市販の靴はほとんどが大量生産の靴であり、標準的な形で作られる。当然、サイズで選んでも、それぞれの足にはぴったりこない。
 靴屋には標準的な靴の形を履く人の足に合わせていくという大切な仕事がある。外反母趾などで変形があればなおさら、その部分を特別な機械でひろげて痛くないようにしたり、変形がない健康な足に対してもぴったりフィットさせるために中敷を使って微調整を行わなければならない。
 ところが、日本の靴屋はなかなか中敷を使っての調整まではしてくれない。そこで、自分で外反母趾予防として売られている中敷、部分的なパットなどを買ってきて、いつもマメができたり、痛くなったりする部分に敷いて、履き心地を見てみることだ。厚手のフェルトなどを買って来て、適当に切ったものを靴に入れてみてもよい。
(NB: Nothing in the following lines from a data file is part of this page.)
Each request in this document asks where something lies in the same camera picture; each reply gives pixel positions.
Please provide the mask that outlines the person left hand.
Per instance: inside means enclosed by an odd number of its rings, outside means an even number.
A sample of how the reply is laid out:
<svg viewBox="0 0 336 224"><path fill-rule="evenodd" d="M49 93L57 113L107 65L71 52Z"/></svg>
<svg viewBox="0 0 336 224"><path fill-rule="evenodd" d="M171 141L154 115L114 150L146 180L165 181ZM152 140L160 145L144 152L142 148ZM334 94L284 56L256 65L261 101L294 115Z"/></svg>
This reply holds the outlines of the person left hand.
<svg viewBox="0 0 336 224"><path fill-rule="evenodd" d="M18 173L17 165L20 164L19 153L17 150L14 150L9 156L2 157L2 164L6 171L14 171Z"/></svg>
靴が足に合うと心地よい感触が得られるはずだ。買ってきたばかりの靴が、履き慣れた自分の靴に近づいていく喜びを知ってほしい。

オーダーメイドはトラブル解消にならない!

ちなみに足型を取って作るオーダーなら、何の問題もないかと言えば、そうではない。
 健康な足の人なら良いが、普通の靴を履くのが苦痛というような足に問題のある人が、もし、オーダーメイドの靴を履いていたら、トラブルが深刻になり、また痛くなったりすることが考えられる。なぜなら、足には自然治癒力があり、変形などのトラブルを解消しようと体が働くのに、オーダーメイドの靴がそれを阻止してしまう可能性があるからだ。足の状態に合わせて、そして健康な足を目指して、こまめに中敷などで工夫して履く方が足の健康のためにはよいようだ。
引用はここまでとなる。